机の上でいそいそとお弁当を広げていると、ユマ君がまた話しかけてきてくれる。
「ハルト君のお弁当、今日もおいしそうな匂いしますなー」
「おやユマ君、おめがたかいですなぁー」
といってもユマ君の好きなお肉系は入れてないので、そこまで魅惑的な弁当ではないと思うのだけれども……。
明日のお弁当は生姜焼き弁当にするかなぁ……。
「あれ、いつものお弁当とはなんかちがうね? 曾おばあちゃん作?」
ふたを開けた途端に尋ねてくるユマ君に、俺は「ほんとお目が高い……」と感心してしまった。

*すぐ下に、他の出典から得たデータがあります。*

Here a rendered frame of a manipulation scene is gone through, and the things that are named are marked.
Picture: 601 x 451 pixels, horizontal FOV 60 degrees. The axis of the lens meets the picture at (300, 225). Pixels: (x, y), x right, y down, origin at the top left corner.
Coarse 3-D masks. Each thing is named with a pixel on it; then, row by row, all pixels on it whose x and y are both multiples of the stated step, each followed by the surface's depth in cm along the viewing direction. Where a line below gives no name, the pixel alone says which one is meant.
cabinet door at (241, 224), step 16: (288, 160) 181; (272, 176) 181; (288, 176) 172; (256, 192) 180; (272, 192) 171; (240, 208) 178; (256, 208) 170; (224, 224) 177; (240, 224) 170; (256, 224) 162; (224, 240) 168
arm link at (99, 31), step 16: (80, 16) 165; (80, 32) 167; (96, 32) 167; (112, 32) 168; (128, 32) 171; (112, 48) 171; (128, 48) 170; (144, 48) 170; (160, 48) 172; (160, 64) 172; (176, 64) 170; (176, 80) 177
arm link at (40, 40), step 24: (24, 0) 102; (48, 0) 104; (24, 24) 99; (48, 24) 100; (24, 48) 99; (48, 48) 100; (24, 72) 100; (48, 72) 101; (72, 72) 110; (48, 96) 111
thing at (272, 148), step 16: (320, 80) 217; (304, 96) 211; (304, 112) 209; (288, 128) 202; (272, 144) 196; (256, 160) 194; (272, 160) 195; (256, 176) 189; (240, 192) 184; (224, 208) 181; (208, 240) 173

いや、弁当の趣がいつもと違うとか、ようみとる……対して魅惑的なお弁当でもないだろうに。
しかし俺作だとは流石に想像できないか。
「いんやぁ? 僕が作った」
「まじ?」
「まじ」
だし巻き卵を口に放り込みつつ首肯すれば、ユマ君がはへー……と感心していた。
……明日のお弁当は生姜焼きにしてみよう。そうしよう。
「すごいなぁ……僕なんて、料理をしようと思う事すらないのに」
「んー……それが普通なんじゃない?」
俺は、俺の前世が異様なだけで。
たぶん、ほんとなら今だって料理をする必要はなく、ただ、俺がやりたいからやってるだけで……
いんげんの胡麻和えを口に入れて天井を見上げているとユマ君が「お弁当に詰めるくらい、やったほうがいいのかなぁ」という声が聞こえた。
「……親に甘えれるなら、甘えた方が良いんじゃない?」
「……その言い振り、甘えれない状況なの? ハルト君のママ優しそうなのに」
「僕の母さんは優しいよぉ? ……でも、妊娠したからねぇ……甘えてばっかもいられない」
「にんしん?」
「弟だか妹だかできるの」
「わっ、おめでとう!」
ぱちぱちと拍手をして祝ってくれるユマ君。キミのその素直な反応、俺、好きよ。
「人間の子供って、一度に一人か二人くらいしか生まれないんでしょ? それでも、兄弟いいよねー」
「ユマ君って犬系だから一度に10人前後生まれるんだっけ」
「うん、僕8人兄弟の真ん中。僕だけこの幼稚園だけど、後の兄弟は保育所とか、別の幼稚園に行ってるよ」
「へー。全員ここでもよさそうなのにね」
「んー。一番上と二番目はとても頭が良いから、しりつ? っての? に行ってお勉強してるんだって。あと下の兄弟は迎えの時間を遅らせたいとかなんとかで保育所いってるって言ってた」
「大変だねぇ……8つ子も」
「ママがハルト君とこ羨ましがってたよ。『できた息子さんがいて羨ましいー』とかなんとか」
「僕はユマ君しか知らないから、なんともだけど。ユマ君だって『できた息子』だよねぇ」
「そーかなぁ……」
「5歳でお弁当詰めるくらいの手伝いしようかなって思う時点ですごいと思うよ?」
「そっかー。でも作ってる子に言われても説得力なーい」
「それは違いない」
自分でも変なこと言ってる自覚はある。
楽しくおしゃべりしながら弁当を完食し、袋にしまう。